HTP-3 is the only known C. elegans AE protein that regulates cohesin early in meiosis. REC-8 and SMC-1 associated with meiotic chromosomes throughout prophase I in him-3 and htp-1 htp-2 mutants (Fig. 9A, Supplemental Fig. S8D). Our data show that HTP-3 and cohesin are interdependent for their association with meiotic chromosomes, and together may form the fundamental core of the meiotic axis, the scaffold with which HTP-1/2 and HIM-3 associate.

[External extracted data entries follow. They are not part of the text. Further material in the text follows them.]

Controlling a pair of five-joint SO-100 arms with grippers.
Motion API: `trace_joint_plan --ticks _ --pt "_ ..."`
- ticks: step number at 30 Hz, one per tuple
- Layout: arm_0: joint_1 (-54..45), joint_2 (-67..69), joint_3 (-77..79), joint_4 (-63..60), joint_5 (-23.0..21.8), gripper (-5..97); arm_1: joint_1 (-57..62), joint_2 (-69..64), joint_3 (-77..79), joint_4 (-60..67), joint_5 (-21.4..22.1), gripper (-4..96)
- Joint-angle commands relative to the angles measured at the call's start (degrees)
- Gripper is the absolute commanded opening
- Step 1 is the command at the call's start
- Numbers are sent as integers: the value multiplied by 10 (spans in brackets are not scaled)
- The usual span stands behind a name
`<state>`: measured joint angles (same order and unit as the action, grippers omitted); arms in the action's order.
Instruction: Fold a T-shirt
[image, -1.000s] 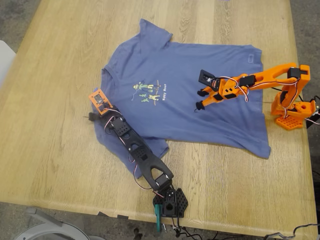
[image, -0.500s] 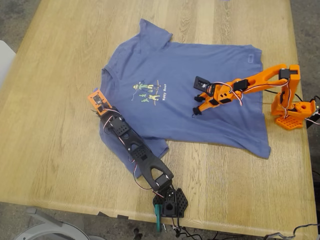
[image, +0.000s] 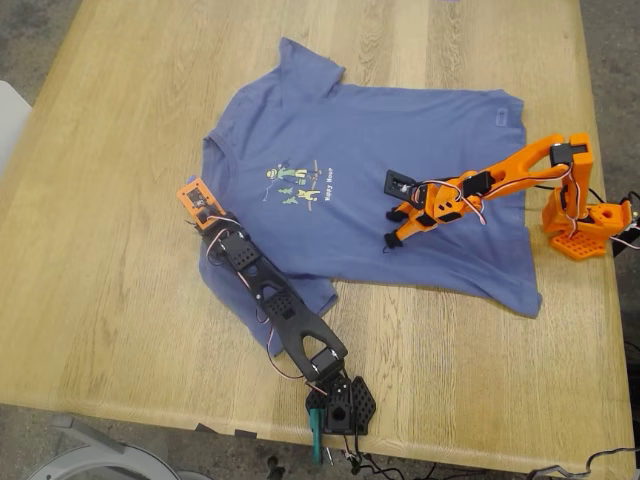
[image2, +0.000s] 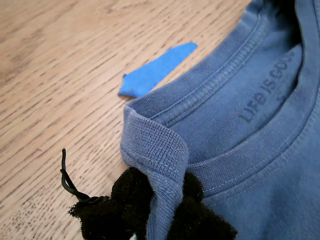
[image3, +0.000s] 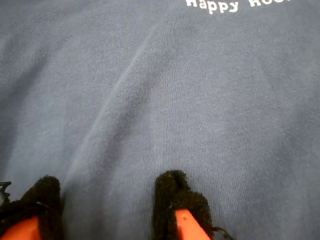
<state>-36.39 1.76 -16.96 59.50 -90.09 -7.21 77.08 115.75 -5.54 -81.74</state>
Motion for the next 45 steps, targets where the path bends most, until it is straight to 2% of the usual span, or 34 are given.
trace_joint_plan --ticks 1,9,16,18,23,34,45 --pt "20 45 -22 37 4 -1 10 -27 -29 -21 4 312" --pt "22 92 -22 101 3 -1 29 -160 -163 -47 5 301" --pt "40 146 -24 175 1 -1 36 -198 -197 -22 9 270" --pt "49 162 -24 192 0 -1 39 -199 -193 -4 9 219" --pt "80 207 -24 247 -4 -1 47 -200 -190 15 6 2" --pt "145 319 -25 296 -7 -1 123 -94 -163 34 1 0" --pt "254 409 -25 313 -11 -1 208 20 -152 32 -4 -1"
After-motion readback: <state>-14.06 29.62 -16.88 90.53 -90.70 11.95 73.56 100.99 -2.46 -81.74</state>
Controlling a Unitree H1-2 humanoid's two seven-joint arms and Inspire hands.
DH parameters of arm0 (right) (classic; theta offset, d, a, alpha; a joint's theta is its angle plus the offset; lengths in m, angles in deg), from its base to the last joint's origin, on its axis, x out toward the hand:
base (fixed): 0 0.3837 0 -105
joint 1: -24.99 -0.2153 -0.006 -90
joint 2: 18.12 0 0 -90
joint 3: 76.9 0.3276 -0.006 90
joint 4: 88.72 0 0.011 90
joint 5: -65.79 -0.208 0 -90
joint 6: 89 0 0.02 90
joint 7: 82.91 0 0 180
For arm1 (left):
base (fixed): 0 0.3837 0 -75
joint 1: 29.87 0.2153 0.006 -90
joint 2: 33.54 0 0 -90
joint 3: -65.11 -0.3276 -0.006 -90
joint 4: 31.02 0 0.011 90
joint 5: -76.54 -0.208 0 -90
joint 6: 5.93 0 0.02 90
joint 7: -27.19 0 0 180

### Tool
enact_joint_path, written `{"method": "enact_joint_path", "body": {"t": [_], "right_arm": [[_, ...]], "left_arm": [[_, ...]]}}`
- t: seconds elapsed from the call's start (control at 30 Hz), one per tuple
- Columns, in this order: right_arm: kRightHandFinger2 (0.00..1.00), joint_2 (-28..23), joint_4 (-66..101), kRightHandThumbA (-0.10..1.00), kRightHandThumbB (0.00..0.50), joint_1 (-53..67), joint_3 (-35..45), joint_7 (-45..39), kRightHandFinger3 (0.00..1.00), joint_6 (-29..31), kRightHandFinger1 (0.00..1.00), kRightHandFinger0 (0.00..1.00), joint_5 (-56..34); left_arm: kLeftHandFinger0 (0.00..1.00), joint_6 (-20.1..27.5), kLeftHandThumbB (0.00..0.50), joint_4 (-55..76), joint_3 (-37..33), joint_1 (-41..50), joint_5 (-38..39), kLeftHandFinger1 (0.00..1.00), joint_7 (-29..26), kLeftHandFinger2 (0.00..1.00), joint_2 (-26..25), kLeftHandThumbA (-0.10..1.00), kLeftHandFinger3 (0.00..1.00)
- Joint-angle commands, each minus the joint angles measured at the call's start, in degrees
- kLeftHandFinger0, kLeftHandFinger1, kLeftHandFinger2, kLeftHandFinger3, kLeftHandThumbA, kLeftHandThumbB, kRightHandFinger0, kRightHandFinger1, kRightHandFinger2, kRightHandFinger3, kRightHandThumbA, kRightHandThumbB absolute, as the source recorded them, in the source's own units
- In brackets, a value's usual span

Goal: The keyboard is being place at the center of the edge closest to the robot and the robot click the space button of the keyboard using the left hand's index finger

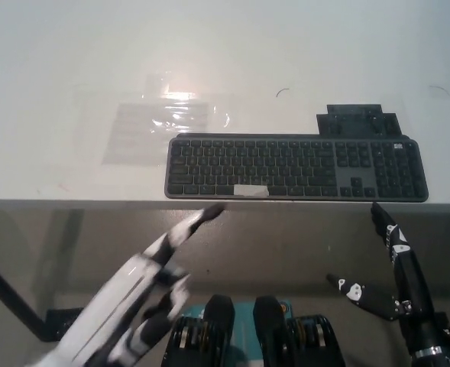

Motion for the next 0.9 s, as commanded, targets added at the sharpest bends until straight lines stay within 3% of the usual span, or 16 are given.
{"method": "enact_joint_path", "body": {"t": [0.0,0.03,0.07,0.1,0.13,0.17,0.2,0.27,0.3,0.47,0.6,0.87], "right_arm": [[1.00,0.05,0.30,0.95,0.063,-0.40,-0.27,0.18,1.00,1.70,1.00,1.00,-0.16],[1.00,-0.05,0.31,0.96,0.060,-0.35,-0.40,0.25,1.00,1.93,1.00,1.00,0.26],[1.00,-0.08,0.33,0.96,0.054,-0.36,-0.51,0.26,1.00,2.13,1.00,1.00,0.43],[1.00,-0.02,0.42,0.96,0.055,-0.35,-0.57,0.16,1.00,1.98,1.00,1.00,0.20],[1.00,0.05,0.50,0.96,0.054,-0.21,-0.67,0.06,1.00,1.89,1.00,1.00,0.00],[1.00,0.05,0.44,0.96,0.059,-0.18,-0.68,0.10,1.00,1.94,1.00,1.00,-0.04],[1.00,0.04,0.35,0.96,0.064,-0.17,-0.66,0.17,1.00,2.01,1.00,1.00,-0.07],[1.00,0.04,0.13,0.96,0.064,-0.11,-0.66,0.21,1.00,2.28,1.00,1.00,-0.13],[1.00,0.09,0.06,0.96,0.057,-0.05,-0.70,0.06,1.00,2.39,1.00,1.00,-0.41],[1.00,0.32,-0.36,0.95,0.061,0.19,-0.74,0.18,1.00,3.07,1.00,1.00,-0.69],[1.00,0.31,-0.22,0.97,0.066,0.43,-0.85,0.37,1.00,2.83,1.00,1.00,-0.09],[1.00,0.37,0.07,1.00,0.063,0.42,-0.77,0.70,1.00,2.89,1.00,1.00,0.34]], "left_arm": [[0.00,2.14,0.302,2.34,1.30,3.32,3.58,0.00,-1.90,0.00,-0.39,1.00,1.00],[0.00,3.71,0.275,0.81,1.02,4.50,2.57,0.00,-1.60,0.00,-0.53,1.00,1.00],[0.00,5.16,0.280,-0.82,0.77,5.49,1.22,0.00,-1.45,0.00,-0.69,1.00,1.00],[0.11,7.76,0.240,-3.11,0.47,6.52,-0.84,0.08,-1.31,0.13,-1.19,1.00,1.00],[0.50,10.11,0.226,-5.94,0.36,7.54,-1.59,0.35,-1.23,0.36,-1.67,1.00,1.00],[0.96,11.84,0.245,-8.99,-0.04,8.18,-4.13,0.79,-1.31,0.82,-2.36,1.00,1.00],[1.00,12.77,0.258,-11.18,-0.28,8.52,-5.20,1.00,-1.28,1.00,-2.93,1.00,1.00],[1.00,14.49,0.284,-15.17,-0.76,9.03,-7.25,1.00,-1.00,1.00,-4.59,1.00,1.00],[1.00,14.34,0.323,-17.93,-0.71,9.15,-8.19,1.00,-1.50,1.00,-4.94,1.00,1.00],[1.00,20.14,0.204,-29.31,-0.50,8.41,-9.51,1.00,-3.99,1.00,-4.84,1.00,1.00],[1.00,21.30,0.181,-34.75,0.13,7.68,-9.97,1.00,-5.04,1.00,-4.54,1.00,1.00],[1.00,17.98,0.238,-39.03,2.53,6.70,-7.09,1.00,-5.72,1.00,-2.95,1.00,1.00]]}}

Although REC-8 and SMC-1 were undetectable on meiotic chromosomes of htp-3(y428) animals, sister chromatids remained together until anaphase I, indicating that SCC had been established (Figs. 8A–C, 9A,B). COH-3/4•cohesin alone could mediate the remaining SCC. Alternatively, some REC-8•cohesin and COH-3/4•cohesin may both load independently of HTP-3. Our data support the second possibility. Disrupting REC-8 in htp-3(y428) animals caused synergistic lethality, suggesting that REC-8 contributes to SCC in htp-3 mutants (Fig. 6E; Supplemental Fig. S4F,G). While 88% and 78% of embryos from htp-3 and rec-8, mutants, respectively, were viable, only 24% of htp-3; rec-8 mutant embryos were viable. Immunofluorescence observations indicated that REC-8 and COH-3/4 both mediate HTP-3-independent SCC. Sister chromatids appeared more loosely associated in htp-3; coh-3/4(RNAi) diakinesis nuclei than in htp-3 nuclei or coh-3/4(RNAi) nuclei, and some sisters appeared completely detached in htp-3; rec-8 diakinesis nuclei (Fig. 9B). Thus, HTP-3 is required for the chromosomal association of most meiotic cohesin, but some cohesin complexes containing COH-3/4 or REC-8 likely associate with chromosomes independently of HTP-3. Antibodies that recognize COH-3/4 are not currently available, leaving open the possibility that some COH-3/4 loading also requires HTP-3. Nevertheless, the finding that REC-8•cohesin loading occurs by HTP-3-dependent and HTP-3-independent mechanisms raises the intriguing possibility that cohesin complexes with identical subunit composition may perform distinct meiotic roles dictated by the mechanism of their loading onto chromosomes.

Discussion

Our work reveals unexpected roles for cohesin and the AE in meiosis. We show that the paralogous cohesin kleisins REC-8, COH-3, and COH-4 are all required for SCC during worm meiosis, challenging the view of Rec8 as the key meiotic kleisin. Of these kleisins, only REC-8 can maintain SCC after meiosis I. Thus, the C. elegans kleisins are not redundant but rather perform specialized functions. Moreover, molecularly distinct cohesin complexes underlie AE assembly. AE assembly fails in C. elegans only when REC-8, COH-3, and COH-4 are simultaneously disrupted. The involvement of multiple kleisins is likely a common theme in meiosis and may have obscured a widely conserved requirement for cohesin in AE assembly (see below). Finally, we showed that beyond the known roles of AE protein HTP-3 in DSB formation, homolog pairing, and synapsis (Goodyer et al. 2008), HTP-3 is critical for the chromosomal association of all other AE components and REC-8•cohesin, providing the first demonstration of a requirement for AE proteins in cohesin loading. HTP-3 is therefore a molecular link between multiple events that distinguish meiosis from mitosis and ensure the reduction of ploidy during gametogenesis.

AE proteins regulate cohesin to co-orient sister chromatids and maintain SCC until meiosis II

In Saccharomyces cerevisiae, the monopolin complex co-orients sister chromatids independently of cohesin (Toth et al. 2000; Monje-Casas et al. 2007). However, monopolin components have not been identified in other organisms, and cohesin regulation alone may underlie sister chromatid unification. Our data enhance this possibility, since REC-8 and the cohesin regulators HTP-3 and HTP-1/2 are all required for sister chromatid co-orientation in C. elegans.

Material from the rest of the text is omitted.